Entre le REER et le CELI, votre cœur balance?  L’un et l’autre répondent à des objectifs bien précis. Explications.

reer vs celi avantages 630 REER vs CELI : avantages et inconvénients

À quoi sert le REER?

Le REER est conçu pour planifier sa retraite. Les sommes que l’on y verse sont déductibles du revenu, ce qui procure une économie à court terme et permet souvent d’avoir un remboursement d’impôt. Ensuite, les revenus sur notre placement augmentent à l’abri du fisc. Il est possible de cotiser jusqu’à 18 % de son revenu à son REER (le montant maximal est de 23 820 $ en 2013). Formidable? Le bémol : l’impôt sera perçu lorsqu’on effectue des retraits. Mais, comme à la retraite, nos revenus devraient être moindres, l’impôt sera également moins élevé.

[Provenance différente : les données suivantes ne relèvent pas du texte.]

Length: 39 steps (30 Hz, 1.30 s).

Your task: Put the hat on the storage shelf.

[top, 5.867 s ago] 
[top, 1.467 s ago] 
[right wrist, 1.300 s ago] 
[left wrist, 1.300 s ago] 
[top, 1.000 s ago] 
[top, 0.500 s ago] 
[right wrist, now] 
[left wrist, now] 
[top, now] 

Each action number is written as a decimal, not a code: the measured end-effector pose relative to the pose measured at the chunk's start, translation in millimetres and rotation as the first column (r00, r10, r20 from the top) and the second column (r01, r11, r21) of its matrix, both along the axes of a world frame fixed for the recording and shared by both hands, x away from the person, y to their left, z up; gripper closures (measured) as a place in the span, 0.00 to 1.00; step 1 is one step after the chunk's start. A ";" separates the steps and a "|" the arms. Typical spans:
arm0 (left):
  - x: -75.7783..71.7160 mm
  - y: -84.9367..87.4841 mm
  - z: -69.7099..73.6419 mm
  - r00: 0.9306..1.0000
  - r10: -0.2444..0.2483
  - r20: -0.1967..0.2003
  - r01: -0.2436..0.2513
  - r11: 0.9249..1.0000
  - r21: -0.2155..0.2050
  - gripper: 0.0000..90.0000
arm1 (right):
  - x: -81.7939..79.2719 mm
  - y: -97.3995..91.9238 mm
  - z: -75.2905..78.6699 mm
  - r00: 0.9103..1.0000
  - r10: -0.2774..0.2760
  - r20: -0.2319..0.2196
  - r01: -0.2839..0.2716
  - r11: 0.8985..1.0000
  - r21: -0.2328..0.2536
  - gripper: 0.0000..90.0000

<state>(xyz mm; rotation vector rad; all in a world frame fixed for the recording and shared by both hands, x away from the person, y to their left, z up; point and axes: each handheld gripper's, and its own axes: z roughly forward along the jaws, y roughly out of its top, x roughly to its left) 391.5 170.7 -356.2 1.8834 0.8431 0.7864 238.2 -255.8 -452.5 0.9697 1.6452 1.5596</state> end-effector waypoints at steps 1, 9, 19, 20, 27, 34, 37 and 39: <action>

Reste que retirer l’argent de son REER peut nous priver de certains programmes sociaux, par exemple, du Supplément de revenu garanti, destiné aux personnes à revenu modeste. Qui plus est, si actuellement, vous ne payez pas d’impôt, il serait absurde de cotiser à un REER. Non seulement vous ne bénéficierez pas de l’avantage fiscal, mais les retraits pourraient être imposables à un taux élevé.

Mieux comprendre le CELI

Créé en 2009, le CELI permet également aux Canadiens d’épargner notamment en vue de la retraite. La cotisation maximale fixée à 5000 $ par année a été indexée à 5 500 $ pour 2013 et 2014. Ces sommes croissent à l’abri du fisc. Contrairement au REER, les cotisations versées au CELI ne donnent pas droit à une déduction d’impôt. L’avantage? Comme les retraits ne sont pas imposables, ils n’ont aucune conséquence sur les programmes sociaux.

Pour vous aider à choisir la meilleure stratégie, consultez un planificateur financier. Pensez aussi à utiliser l’outil SimulR sur le site de la Régie des rentes du Québec, pour calculer les sommes dont vous disposerez à la retraite.